J'entends mon coeur, le sang parcourir mes veines.

J’ entends mes intestins, mon foie, mes muscles travailler.

J’ entend mes poumons siffler, mes alvéoles et mes clapets s’ ouvrir et se fermer. Tout mes instruments corporels se dévoilent et,

dans cette étrange symphonie, je m’ ouvre entièrement.

 

Je baigne ici depuis bientôt 2 heures. Je ne les ai pas mesurées,

j’en suis incapable. Immobile face à cet orchestre, dans un état second, je deviens l’homme, coupé de tout, dans le stimulus même du néant, bruissant de tout son silence. "

Oh . 

Silence inconnu .

En 1951, le compositeur américain John Cage, cherchant à percevoir

le silence total, se fit enfermer dans une chambre « sourde » ou

« chambre anéchoïque », un environnement techniquement aussi silencieux que possible, dans lequel la réverbération des ondes sonores est impossible.

 

Au moment où il croyait enfin atteindre le silence, il s’aperçut que ses propres battements de coeur (basses) et le son aigu de son propre système nerveux envahissait son écoute.

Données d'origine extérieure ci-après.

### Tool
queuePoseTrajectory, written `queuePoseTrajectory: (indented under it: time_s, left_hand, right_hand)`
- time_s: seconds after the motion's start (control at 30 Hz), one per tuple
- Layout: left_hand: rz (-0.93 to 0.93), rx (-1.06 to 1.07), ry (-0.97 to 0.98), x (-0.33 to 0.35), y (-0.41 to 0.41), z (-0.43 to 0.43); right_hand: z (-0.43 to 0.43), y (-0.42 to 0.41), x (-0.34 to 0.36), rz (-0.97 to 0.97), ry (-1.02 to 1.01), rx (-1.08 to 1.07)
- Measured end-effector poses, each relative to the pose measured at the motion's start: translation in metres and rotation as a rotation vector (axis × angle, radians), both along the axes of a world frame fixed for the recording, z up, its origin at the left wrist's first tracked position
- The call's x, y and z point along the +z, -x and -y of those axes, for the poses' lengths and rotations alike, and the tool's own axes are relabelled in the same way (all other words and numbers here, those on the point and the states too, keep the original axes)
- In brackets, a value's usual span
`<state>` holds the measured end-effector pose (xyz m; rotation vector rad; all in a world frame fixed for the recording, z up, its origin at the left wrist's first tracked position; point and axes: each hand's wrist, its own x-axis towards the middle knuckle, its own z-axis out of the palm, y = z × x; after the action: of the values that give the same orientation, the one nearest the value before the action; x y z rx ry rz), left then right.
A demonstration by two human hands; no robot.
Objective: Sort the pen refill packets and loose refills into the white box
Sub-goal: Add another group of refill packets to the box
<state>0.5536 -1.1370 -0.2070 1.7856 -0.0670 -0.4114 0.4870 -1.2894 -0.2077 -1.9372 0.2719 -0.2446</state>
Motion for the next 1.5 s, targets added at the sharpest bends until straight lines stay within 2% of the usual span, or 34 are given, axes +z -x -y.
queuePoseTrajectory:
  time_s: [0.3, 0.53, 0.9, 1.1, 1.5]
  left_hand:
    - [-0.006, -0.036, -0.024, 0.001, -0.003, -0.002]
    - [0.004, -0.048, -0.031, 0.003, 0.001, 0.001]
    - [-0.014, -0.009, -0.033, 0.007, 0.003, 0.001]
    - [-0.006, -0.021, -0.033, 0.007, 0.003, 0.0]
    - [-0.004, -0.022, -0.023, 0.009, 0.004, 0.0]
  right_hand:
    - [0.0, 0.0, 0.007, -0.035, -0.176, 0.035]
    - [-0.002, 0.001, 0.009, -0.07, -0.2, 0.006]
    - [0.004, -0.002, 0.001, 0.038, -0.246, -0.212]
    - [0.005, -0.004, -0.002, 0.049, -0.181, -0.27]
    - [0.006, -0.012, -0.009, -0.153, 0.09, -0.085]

De cette expérience, il composera son oeuvre 4’33,

4 minutes et 33 secondes de silence (en fait constituée par les sons produits par l’environnement dans lequel il est joué), à travers laquelle il traduit le

fait qu’il est impossible, de notre point de vue, de trouver un silence parfait.

Segment tiré de .

KERNEIS Maxime,

Isolatus, du lieu d'isolement comme espace existentiel,

Mémoire de DNSEP, sous la direction de CÔME Tony, EESAB site de Rennes, Section Design, 2017.